In light of this foregoing discussion, it is expected that the discourse generated on Twitter should provide useful insights on the ways in which actors discursively represent Self and Others during protests in Nigeria. Therefore, the paper critically investigates positive and negative representation of protesters and other political actors in Nigeria’s online discourse produced during the EndSARS protest in its effort to contribute to ways of making opaque ideological use of language in politics more transparent.


Statement of the Study


Within Nigeria’s socio-political milieu, protest has been one of the means through which the citizens have pressed home their demands for change at different times in the history of the country. Varied reasons ranging from poverty, unemployment, marginalization and other forms of deprivation have at one point or the other pushed the Nigerian masses to take up the option of protest as a way of getting the government to address issues bordering on the wellbeing of the citizenry. It is against this backdrop that the paper seeks to investigate the representation of protesters via the online discourse produced during the EndSARS protest in Nigeria.


Research Questions


i.                    The posts and comments produced during the EndSARS protest in Nigeria demonstrate ideological representation of actors?
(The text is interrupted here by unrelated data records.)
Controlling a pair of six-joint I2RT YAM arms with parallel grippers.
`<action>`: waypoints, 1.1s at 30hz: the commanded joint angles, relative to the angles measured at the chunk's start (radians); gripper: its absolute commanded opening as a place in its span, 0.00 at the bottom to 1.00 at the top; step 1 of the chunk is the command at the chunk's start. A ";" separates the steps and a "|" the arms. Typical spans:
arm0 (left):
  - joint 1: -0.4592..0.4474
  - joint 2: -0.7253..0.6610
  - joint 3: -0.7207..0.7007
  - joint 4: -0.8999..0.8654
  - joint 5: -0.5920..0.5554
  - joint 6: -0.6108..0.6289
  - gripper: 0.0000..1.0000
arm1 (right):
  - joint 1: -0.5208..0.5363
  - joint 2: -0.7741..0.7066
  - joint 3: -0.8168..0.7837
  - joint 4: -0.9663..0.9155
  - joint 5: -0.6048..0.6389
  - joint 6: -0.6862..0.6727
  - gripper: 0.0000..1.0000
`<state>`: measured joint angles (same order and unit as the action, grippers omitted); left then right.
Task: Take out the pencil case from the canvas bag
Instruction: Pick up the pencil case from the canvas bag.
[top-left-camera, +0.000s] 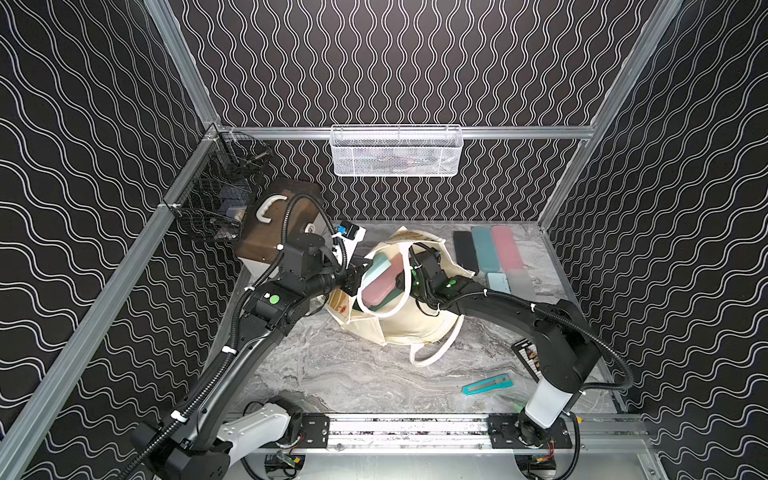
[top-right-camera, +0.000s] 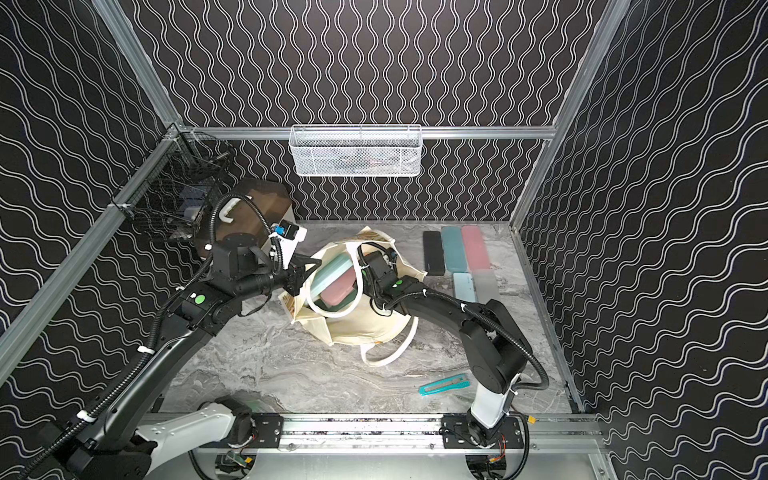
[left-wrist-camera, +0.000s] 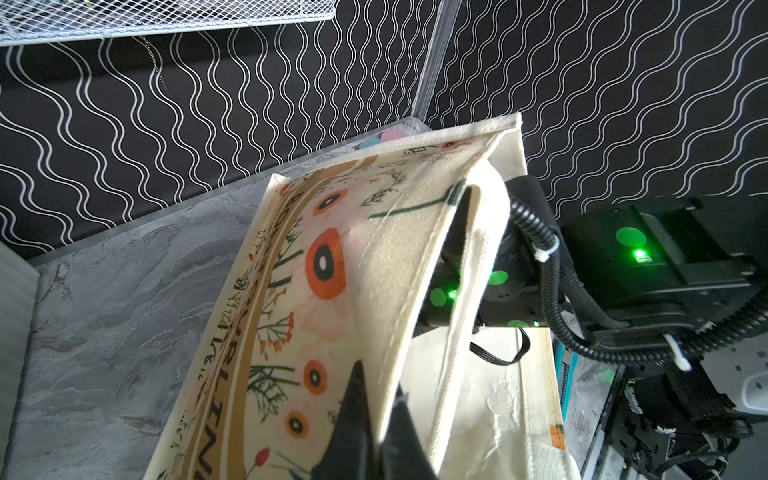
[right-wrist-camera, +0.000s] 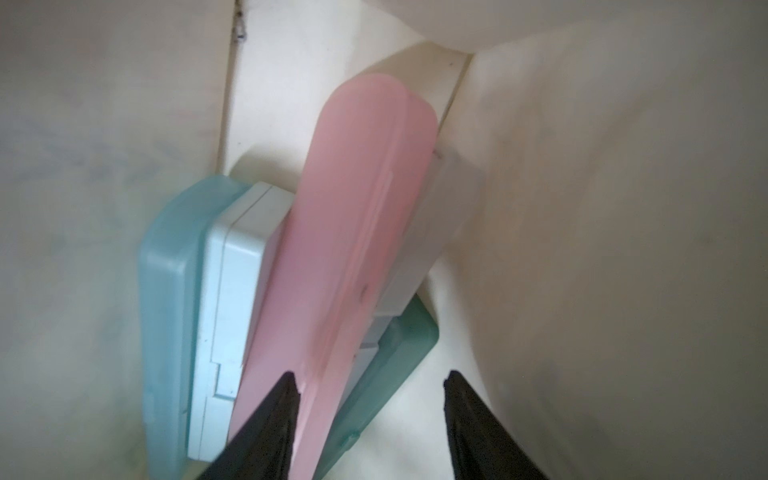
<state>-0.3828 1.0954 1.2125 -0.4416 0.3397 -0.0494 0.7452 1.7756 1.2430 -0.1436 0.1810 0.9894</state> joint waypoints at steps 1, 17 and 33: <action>0.001 -0.009 0.001 0.075 0.070 0.020 0.00 | -0.011 0.024 0.017 -0.019 0.008 0.042 0.57; 0.001 0.002 0.005 0.089 0.135 0.006 0.00 | -0.057 0.094 -0.001 0.081 -0.086 0.061 0.52; 0.000 0.003 -0.021 0.054 0.395 0.084 0.00 | -0.071 0.075 -0.073 0.232 -0.110 0.046 0.71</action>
<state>-0.3824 1.1015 1.1915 -0.4454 0.5518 -0.0257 0.6804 1.8435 1.1706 0.0437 0.0547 1.0348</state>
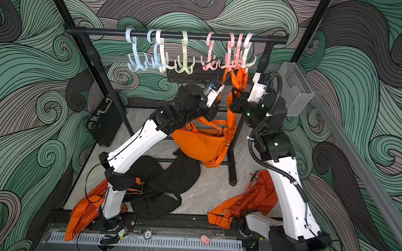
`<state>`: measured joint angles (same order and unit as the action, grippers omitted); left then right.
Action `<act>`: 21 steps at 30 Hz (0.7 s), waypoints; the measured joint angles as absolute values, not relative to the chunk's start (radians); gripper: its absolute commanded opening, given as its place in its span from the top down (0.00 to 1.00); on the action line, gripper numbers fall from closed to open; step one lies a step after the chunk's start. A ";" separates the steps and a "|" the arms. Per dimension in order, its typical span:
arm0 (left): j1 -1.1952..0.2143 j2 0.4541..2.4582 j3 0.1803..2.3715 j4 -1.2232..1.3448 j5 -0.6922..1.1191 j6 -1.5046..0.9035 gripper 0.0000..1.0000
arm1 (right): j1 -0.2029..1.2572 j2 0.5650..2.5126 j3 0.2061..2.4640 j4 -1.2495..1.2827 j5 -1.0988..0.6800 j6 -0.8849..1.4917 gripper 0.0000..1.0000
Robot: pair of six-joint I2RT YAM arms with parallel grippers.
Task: Hang the bag on a hook
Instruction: Hang the bag on the hook.
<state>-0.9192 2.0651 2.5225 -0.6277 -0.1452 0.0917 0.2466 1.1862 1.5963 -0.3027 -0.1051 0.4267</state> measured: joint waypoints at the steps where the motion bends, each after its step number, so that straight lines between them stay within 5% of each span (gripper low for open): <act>1: -0.919 2.062 2.511 -0.628 -0.144 0.090 0.62 | 0.241 1.179 1.596 -0.311 -0.088 0.426 1.00; 8: -0.919 1.951 2.276 -0.619 -0.127 0.059 0.18 | 0.198 1.150 1.594 -0.346 -0.057 0.427 1.00; 12: -0.919 1.823 2.088 -0.601 -0.146 0.040 0.02 | 0.197 1.146 1.594 -0.376 -0.068 0.422 0.60; 19: -0.919 1.542 1.684 -0.565 -0.191 0.000 0.01 | 0.196 1.066 1.594 -0.512 0.012 0.412 0.02; 21: -0.919 1.487 1.585 -0.562 -0.199 -0.020 0.01 | 0.195 1.032 1.591 -0.576 0.062 0.420 0.01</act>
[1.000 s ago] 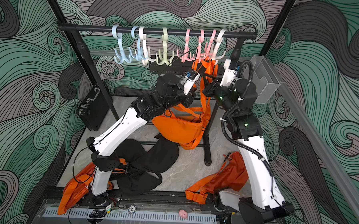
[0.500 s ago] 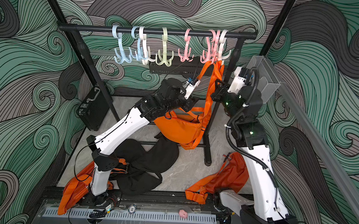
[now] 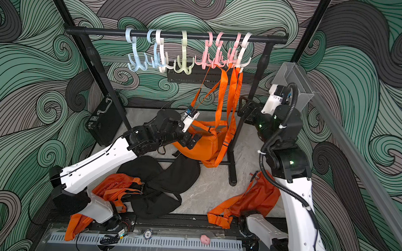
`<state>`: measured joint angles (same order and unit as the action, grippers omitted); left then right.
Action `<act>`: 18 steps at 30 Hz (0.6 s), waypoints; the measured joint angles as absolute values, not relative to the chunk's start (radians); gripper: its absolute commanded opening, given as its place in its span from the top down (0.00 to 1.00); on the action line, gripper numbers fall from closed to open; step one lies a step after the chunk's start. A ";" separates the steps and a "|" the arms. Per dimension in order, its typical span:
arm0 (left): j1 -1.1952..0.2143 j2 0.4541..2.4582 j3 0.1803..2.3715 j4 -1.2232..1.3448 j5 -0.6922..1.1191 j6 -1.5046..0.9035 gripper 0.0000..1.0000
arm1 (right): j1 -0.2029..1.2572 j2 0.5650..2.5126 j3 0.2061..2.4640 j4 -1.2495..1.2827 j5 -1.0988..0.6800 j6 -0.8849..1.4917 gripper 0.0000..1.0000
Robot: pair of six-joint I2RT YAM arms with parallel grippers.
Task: Hang the bag on a hook
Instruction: Hang the bag on the hook.
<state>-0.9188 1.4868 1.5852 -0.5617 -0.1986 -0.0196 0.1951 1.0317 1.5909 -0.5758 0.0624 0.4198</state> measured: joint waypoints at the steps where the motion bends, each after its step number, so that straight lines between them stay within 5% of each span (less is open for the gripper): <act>1: -0.918 1.456 1.525 -0.562 -0.201 -0.029 0.02 | 0.192 1.009 1.579 -0.607 0.093 0.425 0.01; 8: -0.919 1.319 1.293 -0.583 -0.243 -0.049 0.02 | 0.047 0.857 1.296 -0.856 0.204 0.552 0.01; 18: -0.919 1.238 1.229 -0.558 -0.283 -0.034 0.01 | -0.156 0.940 0.866 -1.121 0.170 0.762 0.01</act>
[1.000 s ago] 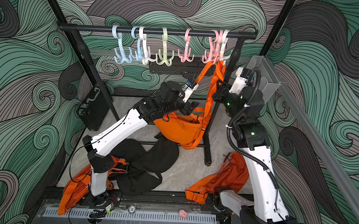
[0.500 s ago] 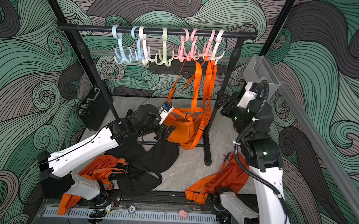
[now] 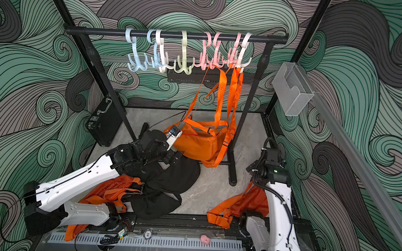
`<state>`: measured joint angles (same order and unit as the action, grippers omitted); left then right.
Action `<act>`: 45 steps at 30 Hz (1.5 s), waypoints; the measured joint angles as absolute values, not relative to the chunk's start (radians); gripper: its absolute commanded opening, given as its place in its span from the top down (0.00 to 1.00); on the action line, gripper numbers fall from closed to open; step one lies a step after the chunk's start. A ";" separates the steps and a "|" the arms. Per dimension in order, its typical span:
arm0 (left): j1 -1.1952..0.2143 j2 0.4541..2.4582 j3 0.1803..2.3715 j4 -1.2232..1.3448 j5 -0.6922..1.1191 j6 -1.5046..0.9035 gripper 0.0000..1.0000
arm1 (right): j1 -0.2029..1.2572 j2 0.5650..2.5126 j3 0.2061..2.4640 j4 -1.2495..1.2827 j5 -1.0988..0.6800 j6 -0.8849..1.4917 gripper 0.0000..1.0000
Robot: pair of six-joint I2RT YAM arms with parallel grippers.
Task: Hang the bag on a hook
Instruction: Hang the bag on the hook, then pick up the bag from the center of the board.
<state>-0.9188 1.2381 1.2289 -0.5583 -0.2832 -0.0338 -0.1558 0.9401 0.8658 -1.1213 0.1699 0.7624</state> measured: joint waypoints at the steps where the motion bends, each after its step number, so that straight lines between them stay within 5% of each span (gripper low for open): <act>1: -0.919 1.231 1.219 -0.556 -0.285 -0.033 0.01 | -0.156 0.974 0.861 -1.138 0.172 0.781 0.01; 15: -0.919 1.215 1.194 -0.557 -0.292 -0.022 0.02 | -0.071 1.155 0.692 -1.141 0.212 0.960 0.05; 21: -0.919 1.215 1.193 -0.556 -0.292 -0.013 0.01 | -0.020 1.295 0.655 -1.057 0.196 0.981 0.59; 26: -0.919 1.215 1.186 -0.556 -0.305 -0.009 0.01 | 0.007 1.224 0.656 -0.998 0.176 0.972 1.00; 35: -0.919 1.192 1.173 -0.549 -0.277 0.015 0.02 | 0.014 0.853 0.802 -1.012 0.168 0.912 1.00; 45: -0.969 1.026 1.069 -0.415 0.123 0.059 0.01 | 0.019 0.681 1.157 -0.915 -0.067 0.733 1.00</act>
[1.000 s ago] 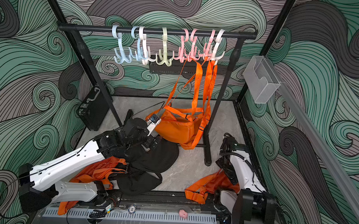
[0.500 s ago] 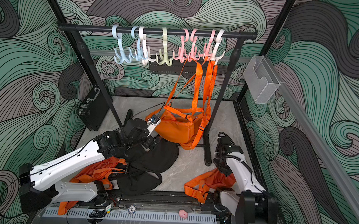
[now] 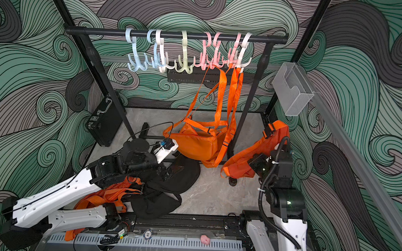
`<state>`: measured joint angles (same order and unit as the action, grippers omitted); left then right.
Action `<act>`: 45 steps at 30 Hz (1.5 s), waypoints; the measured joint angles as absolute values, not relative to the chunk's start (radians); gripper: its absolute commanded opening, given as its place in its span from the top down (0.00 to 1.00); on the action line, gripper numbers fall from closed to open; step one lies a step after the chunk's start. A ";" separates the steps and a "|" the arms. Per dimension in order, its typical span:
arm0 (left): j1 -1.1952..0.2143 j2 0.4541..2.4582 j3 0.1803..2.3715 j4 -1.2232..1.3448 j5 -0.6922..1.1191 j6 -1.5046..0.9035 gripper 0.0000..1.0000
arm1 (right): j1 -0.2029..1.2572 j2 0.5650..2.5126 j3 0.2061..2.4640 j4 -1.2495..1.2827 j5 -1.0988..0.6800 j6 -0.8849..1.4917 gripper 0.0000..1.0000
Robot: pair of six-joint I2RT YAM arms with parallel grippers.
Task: Hang the bag on a hook
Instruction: Pick up the bag from the center of the board.
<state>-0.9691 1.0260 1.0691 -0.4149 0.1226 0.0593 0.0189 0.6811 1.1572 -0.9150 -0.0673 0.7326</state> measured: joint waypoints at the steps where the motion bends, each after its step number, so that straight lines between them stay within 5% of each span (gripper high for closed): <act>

ii.                 How  do  we  identify  the  discursive  forms  of

#EndSARS protest’s discourse?


iii.               How do we critically discuss the strategic representation of actors in the discourse?


Objectives of the Study


i.                    To determine people’s views on the post and comments produced during the EndSARS protest in Nigeria.


ii.                 To identify the discursive forms of #EndSARS protest’s discourse.


iii.               To critically discuss the strategic representation of actors in the discourse.


Literature Review and Conceptual Clarifications


Protest as Political Discourse: this study views the discourses of protest as political discourse of resistance. Political discourse has been described as the text and talk of professional politicians or political institutions which are usually produced when participating in political actions (van Dijk, 1997). However, as van Dijk further notes, politicians cannot be considered as the only producers of political discourse particularly, when politics and its language are socially contextualised. Thus, when language use in politics is viewed in its social context, it would be seen that the citizens, the masses and the public are also significant participants and thus considered as political actors. Political discourse could be produced when people engage in social actions such as government deliberations, parliamentary debates, party programs, political speech, propaganda, political advertising, media interviews, political talk shows on TV and party programmes. In addition, discourses produced when people engage in political activities such as voting, protesting, dissenting, etc. are also instances of political discourse. These different forms of political actions are discursive practices because the text and talk produced during these activities have functions and implications in politics.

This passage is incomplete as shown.